How to approach this question
Identify 2–3 root causes or problems clearly, then propose specific, realistic solutions for each. Examiners reward solutions that are logically connected to the problems identified.
Rising urban crime rates reflect a complex interplay of economic, social, and institutional factors that simple law enforcement measures alone cannot resolve. Understanding the root causes is essential before identifying solutions that actually work.

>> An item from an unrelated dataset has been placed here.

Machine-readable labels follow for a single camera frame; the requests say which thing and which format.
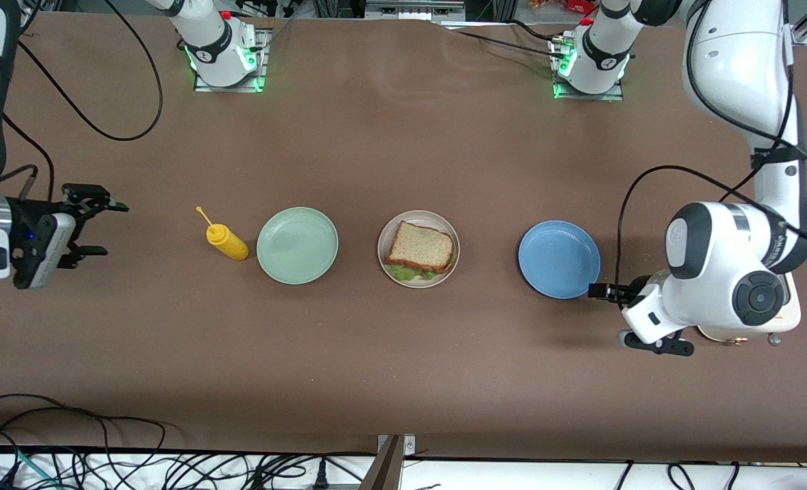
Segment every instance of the plate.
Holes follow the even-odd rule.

The primary driver of property and violent crime in most cities is socioeconomic deprivation. Neighbourhoods with high unemployment, poor educational outcomes, and inadequate public services produce higher crime rates across all countries studied, regardless of cultural context. When young people face limited legitimate pathways to income and social status, criminal activity becomes a rational economic calculation rather than a moral failure. Additionally, organised criminal networks exploit these conditions systematically, recruiting from communities where institutional trust has collapsed. Inadequate rehabilitation within prison systems compounds the problem: inmates often leave with reduced employability, damaged social networks, and exposure to more hardened criminal networks, producing high recidivism rates that inflate crime statistics.
Effective solutions must address root causes, not just symptoms. Targeted investment in early childhood education and youth employment programmes in high-deprivation areas has demonstrated measurable crime reductions in both the US and UK. Norway's prison system, which focuses on rehabilitation and vocational training rather than punishment, achieves a recidivism rate of around 20% compared to over 60% in predominantly punitive systems. Community policing models, where officers build sustained relationships with residents rather than responding reactively, reduce both crime and the under-reporting that distorts official statistics.
In conclusion, rising crime is fundamentally a consequence of inequality and inadequate social investment. Addressing it requires economic reform, rehabilitative justice, and community-centred policing rather than solely increased punitive measures.